In this article, you’ll learn:
-
What permissions are in DRF
-
When to create custom permissions
-
How to write them step-by-step
-
Code examples
-
Best practices & common pitfalls
What are Permissions in DRF?
Permissions are checks performed after authentication and before the view is executed. They decide whether the request should proceed.

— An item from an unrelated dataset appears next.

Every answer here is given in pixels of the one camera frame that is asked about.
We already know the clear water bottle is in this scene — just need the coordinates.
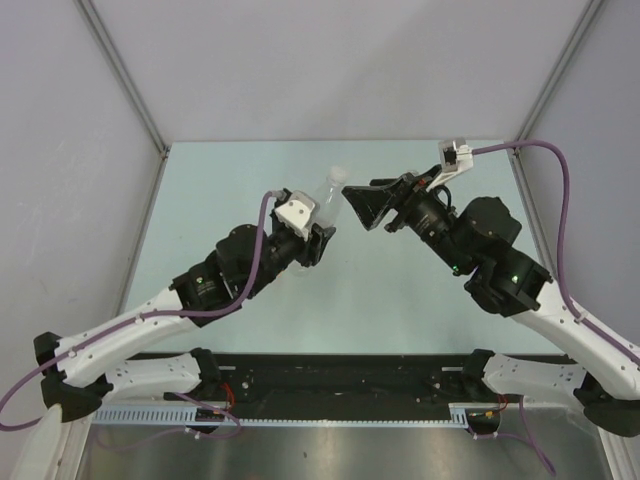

request.user # already set by authentication
If a permission fails, DRF raises a 403 Forbidden
error by default.
Why Create Custom Permissions?
You need custom permissions when your access control logic goes beyond the default options. For example:
-
Only allow users to edit their own posts
-
Admins can access everything, but regular users have limits
-
Allow read access to everyone, but write access to staff only
-
Restrict deletion to the object owner
How to Write a Custom Permission Class
Step 1: Import Base Class
from rest_framework.permissions import BasePermission
Step 2: Define Your Class
class IsOwner(BasePermission):
"""
Custom permission to only allow owners of an object to edit or delete it.
"""
def has_object_permission(self, request, view, obj):
# Object-level permission
return obj.owner == request.user
You can override two methods:
Method | Description |
---|---|
has_permission(self, request, view) |
Checks general access before object is retrieved |
has_object_permission(self, request, view, obj) |
Checks object-level access (e.g., to a specific instance) |
Example: Owner-Only Post Editing
models.py
from django.db import models
from django.contrib.auth.models import User
class Post(models.Model):
title = models.CharField(max_length=100)
content = models.TextField()
owner = models.ForeignKey(User, on_delete=models.CASCADE)
permissions.py
from rest_framework.permissions import BasePermission
class IsOwnerOrReadOnly(BasePermission):
"""
Read-only for all, but write access only to owner.
"""
def has_object_permission(self, request, view, obj):
if request.method in ('GET', 'HEAD', 'OPTIONS'):
return True
return obj.owner == request.user
views.py
from rest_framework import viewsets
from .models import Post
from .serializers import PostSerializer
from .permissions import IsOwnerOrReadOnly
from rest_framework.permissions import IsAuthenticatedOrReadOnly
class PostViewSet(viewsets.ModelViewSet):
queryset = Post.objects.all()
serializer_class = PostSerializer
permission_classes = [IsAuthenticatedOrReadOnly, IsOwnerOrReadOnly]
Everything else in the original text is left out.